The library precinct is an extension to the existing Deering Library, but instead of a singular building extension instead it is composed of three ‘towers’ or blocks raised over a service plinth. Each tower is linked by a diagonal corridor axis raised over the plinth; at the convergence of all three corridors, a vertical core tower manages circulation between the service sub-level and each block whilst housing a cafe at plinth level. Similar in respects to the RCC, the Library sits atop the plinth and acts as an elevated quad, accessible from all directions through undercrofts which link respective buildings. Also arranged as a pinwheel around a quad, the library introduces a rotational ‘field theory’ to each one of the towers.
Netsch’s ‘field theory’ which developed simultaneously with the library involved the rotation of one form within another as a mode of formal and spatial composition. This nascent theory was applied to each tower at the library. Netsch took each square in plan and rotated it about its centre to array its external corners. Within the library, this rotation is apparent in the sunken reading room rotunda at the centre of each tower, from which columns radiate outwards to manifest the field theory in action. By leaving the interior of the library towers largely open, the effect is most apparent of the facade, whereby the radial logic of the field theory generates the appearance of a building in rotation. Reading carrels which rotate about the facade to project out at the building corners and are jettied-out further every floor up present a conflictingly static and fortified weight combined with a dynamic and centrifugal force, creating a composition which appears frozen in movement.
Externally, the library precinct offers an open area in which to appreciate the conceptual logic of the field theory, although this effect is muted by the otherwise cold and reserved elevations whose windows are limited to slots where the carrels are jettied over the quad. The success of the space is in its porosity to the landscape around it. Processional staircases rise up to the elevated plinth level by passing beneath the diagonal masses of the corridor links overhead, the transition from amorphous landscape to the scenographic precinct presents an acutely distinct spatial experience orchestrated by the change in level, condition, and organisation. From within the precinct, the raised ground floor of each tower enables views through the field of columns to the landscape and lakes beyond, yet the sense of enclosure is salient.

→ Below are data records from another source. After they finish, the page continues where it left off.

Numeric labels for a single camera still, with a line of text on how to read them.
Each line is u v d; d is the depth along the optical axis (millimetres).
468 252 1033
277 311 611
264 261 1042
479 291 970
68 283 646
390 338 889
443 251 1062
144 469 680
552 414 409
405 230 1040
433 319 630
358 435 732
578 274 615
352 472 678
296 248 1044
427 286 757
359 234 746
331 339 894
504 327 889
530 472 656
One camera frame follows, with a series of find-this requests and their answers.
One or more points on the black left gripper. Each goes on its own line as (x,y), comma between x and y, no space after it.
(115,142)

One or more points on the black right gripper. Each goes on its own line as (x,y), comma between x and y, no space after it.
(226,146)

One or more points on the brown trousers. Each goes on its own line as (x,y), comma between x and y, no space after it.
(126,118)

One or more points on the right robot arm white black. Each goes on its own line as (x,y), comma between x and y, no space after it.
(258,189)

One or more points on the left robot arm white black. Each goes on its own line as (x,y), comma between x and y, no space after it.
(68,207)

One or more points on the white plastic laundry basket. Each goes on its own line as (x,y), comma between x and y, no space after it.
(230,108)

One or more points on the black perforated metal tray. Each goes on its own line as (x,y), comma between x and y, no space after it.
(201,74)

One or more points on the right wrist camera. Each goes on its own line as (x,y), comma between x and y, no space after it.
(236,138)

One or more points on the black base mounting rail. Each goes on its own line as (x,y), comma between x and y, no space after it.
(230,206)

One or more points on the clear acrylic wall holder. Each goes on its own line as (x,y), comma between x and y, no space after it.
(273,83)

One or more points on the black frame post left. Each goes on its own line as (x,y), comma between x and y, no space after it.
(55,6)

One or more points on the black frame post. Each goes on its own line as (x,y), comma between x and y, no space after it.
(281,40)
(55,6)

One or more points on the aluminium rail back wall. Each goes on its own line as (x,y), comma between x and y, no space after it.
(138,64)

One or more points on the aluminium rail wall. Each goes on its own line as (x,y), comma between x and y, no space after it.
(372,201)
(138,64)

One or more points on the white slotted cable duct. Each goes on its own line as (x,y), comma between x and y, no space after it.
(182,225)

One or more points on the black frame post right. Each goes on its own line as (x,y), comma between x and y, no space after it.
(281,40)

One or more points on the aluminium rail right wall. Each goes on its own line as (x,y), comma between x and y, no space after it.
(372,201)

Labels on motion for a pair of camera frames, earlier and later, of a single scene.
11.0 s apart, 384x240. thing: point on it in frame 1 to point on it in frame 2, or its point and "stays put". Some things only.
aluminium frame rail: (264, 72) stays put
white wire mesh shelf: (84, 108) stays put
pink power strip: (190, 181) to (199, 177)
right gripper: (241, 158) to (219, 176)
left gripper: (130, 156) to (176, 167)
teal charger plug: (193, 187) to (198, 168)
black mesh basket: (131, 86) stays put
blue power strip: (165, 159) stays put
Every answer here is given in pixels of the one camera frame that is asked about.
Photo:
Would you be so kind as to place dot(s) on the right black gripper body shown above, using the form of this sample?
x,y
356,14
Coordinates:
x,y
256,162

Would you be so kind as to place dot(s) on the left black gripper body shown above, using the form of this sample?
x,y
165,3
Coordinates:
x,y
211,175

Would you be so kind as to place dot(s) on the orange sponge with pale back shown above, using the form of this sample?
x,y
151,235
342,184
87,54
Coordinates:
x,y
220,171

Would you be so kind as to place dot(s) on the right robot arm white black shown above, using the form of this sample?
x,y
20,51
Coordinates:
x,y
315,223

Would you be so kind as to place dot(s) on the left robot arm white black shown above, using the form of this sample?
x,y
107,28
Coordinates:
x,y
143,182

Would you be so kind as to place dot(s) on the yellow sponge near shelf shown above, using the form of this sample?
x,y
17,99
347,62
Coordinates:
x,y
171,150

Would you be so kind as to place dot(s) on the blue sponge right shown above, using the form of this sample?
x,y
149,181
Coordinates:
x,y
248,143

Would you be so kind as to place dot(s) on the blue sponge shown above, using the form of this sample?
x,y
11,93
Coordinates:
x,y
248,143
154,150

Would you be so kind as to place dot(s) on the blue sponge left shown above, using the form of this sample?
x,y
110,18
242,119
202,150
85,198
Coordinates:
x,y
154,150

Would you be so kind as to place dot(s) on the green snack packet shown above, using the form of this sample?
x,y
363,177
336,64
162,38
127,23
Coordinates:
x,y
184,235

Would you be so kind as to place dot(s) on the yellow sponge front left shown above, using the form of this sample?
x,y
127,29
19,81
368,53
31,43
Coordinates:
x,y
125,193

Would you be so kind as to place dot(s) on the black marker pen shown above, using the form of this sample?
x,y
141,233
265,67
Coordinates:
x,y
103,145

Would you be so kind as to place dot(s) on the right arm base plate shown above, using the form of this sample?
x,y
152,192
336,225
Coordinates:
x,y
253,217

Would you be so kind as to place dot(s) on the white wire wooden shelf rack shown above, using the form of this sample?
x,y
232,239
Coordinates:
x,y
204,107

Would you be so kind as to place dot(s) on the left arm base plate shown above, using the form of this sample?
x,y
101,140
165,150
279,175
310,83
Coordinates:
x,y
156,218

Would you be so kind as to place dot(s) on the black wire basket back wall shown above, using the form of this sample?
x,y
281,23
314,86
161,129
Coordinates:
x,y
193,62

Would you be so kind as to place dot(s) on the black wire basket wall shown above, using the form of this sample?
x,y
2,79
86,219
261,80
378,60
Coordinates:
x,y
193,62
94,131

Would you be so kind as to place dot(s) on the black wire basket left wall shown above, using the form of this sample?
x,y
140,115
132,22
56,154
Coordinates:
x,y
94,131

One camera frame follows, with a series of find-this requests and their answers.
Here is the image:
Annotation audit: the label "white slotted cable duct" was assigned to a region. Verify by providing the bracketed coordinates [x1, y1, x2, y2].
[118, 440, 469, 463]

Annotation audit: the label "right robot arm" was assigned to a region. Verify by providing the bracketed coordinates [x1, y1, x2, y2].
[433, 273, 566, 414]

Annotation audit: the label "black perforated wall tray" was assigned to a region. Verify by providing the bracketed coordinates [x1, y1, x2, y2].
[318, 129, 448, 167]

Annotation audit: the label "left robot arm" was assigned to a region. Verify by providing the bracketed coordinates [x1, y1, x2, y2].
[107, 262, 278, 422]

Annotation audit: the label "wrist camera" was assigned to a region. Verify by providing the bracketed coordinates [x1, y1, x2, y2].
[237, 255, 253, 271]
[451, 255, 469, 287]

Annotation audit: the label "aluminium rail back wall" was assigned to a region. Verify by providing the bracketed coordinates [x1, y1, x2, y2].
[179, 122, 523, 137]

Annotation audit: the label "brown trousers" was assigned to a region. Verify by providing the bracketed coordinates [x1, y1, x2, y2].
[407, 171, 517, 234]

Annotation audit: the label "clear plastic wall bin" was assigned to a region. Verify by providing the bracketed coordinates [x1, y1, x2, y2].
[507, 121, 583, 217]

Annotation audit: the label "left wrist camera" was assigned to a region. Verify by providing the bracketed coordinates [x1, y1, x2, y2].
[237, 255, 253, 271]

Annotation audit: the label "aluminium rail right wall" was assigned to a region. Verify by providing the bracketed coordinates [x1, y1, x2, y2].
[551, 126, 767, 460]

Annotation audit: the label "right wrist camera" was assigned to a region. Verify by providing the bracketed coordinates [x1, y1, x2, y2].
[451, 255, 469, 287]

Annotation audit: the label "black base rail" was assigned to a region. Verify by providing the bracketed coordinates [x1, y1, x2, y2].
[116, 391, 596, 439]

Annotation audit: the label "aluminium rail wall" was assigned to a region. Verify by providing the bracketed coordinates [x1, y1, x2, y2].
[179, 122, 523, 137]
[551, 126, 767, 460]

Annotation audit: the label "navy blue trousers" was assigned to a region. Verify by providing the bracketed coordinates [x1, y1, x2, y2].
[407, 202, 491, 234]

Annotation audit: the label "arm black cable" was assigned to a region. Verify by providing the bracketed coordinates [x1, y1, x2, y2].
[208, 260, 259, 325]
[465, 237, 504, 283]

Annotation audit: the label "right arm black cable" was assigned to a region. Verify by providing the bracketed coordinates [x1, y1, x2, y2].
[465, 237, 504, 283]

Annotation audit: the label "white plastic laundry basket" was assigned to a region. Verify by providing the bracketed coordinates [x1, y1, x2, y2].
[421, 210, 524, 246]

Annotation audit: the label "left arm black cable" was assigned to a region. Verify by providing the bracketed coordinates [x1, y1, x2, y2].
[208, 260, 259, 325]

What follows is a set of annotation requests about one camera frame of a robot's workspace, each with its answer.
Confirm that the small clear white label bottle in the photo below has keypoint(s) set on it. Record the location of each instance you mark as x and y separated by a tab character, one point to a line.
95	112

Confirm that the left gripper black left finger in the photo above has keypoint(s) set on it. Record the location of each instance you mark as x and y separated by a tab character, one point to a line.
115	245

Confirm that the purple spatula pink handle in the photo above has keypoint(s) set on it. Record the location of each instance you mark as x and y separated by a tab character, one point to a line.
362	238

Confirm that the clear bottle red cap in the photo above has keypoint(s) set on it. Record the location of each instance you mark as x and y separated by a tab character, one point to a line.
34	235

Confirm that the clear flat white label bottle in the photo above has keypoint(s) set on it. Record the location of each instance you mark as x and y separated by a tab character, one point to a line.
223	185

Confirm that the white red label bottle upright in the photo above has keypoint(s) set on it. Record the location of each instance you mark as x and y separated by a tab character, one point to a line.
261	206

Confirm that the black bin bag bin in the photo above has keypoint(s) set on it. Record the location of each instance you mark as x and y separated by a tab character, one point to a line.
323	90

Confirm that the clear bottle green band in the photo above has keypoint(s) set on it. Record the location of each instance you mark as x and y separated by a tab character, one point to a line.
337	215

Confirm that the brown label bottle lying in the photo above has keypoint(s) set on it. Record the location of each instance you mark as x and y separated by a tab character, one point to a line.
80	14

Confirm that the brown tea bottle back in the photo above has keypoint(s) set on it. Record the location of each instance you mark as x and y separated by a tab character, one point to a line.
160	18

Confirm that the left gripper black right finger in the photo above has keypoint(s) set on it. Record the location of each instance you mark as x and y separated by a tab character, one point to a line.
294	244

In both Netsch’s major architectural projects for Northwestern, the external-space-within is charged by enclosing outdoor ‘rooms’ with a dynamic formal envelope. In the case of the RCC, the pinwheel plan organisation orients the user to areas beyond the colonnade, which acts as a filter between city and campus. In the case of the Library precinct, diagonal and rotational forms suggest motion itself, yet their organisation in plan nevertheless centres on the external quad between the main library towers. In the RCC and Library project, the division of programme into separate yet interrelated buildings enables the creation of a central quad which gives back to the space of the campus and the city - encouraging movement beyond the intramural limit of the isolated building.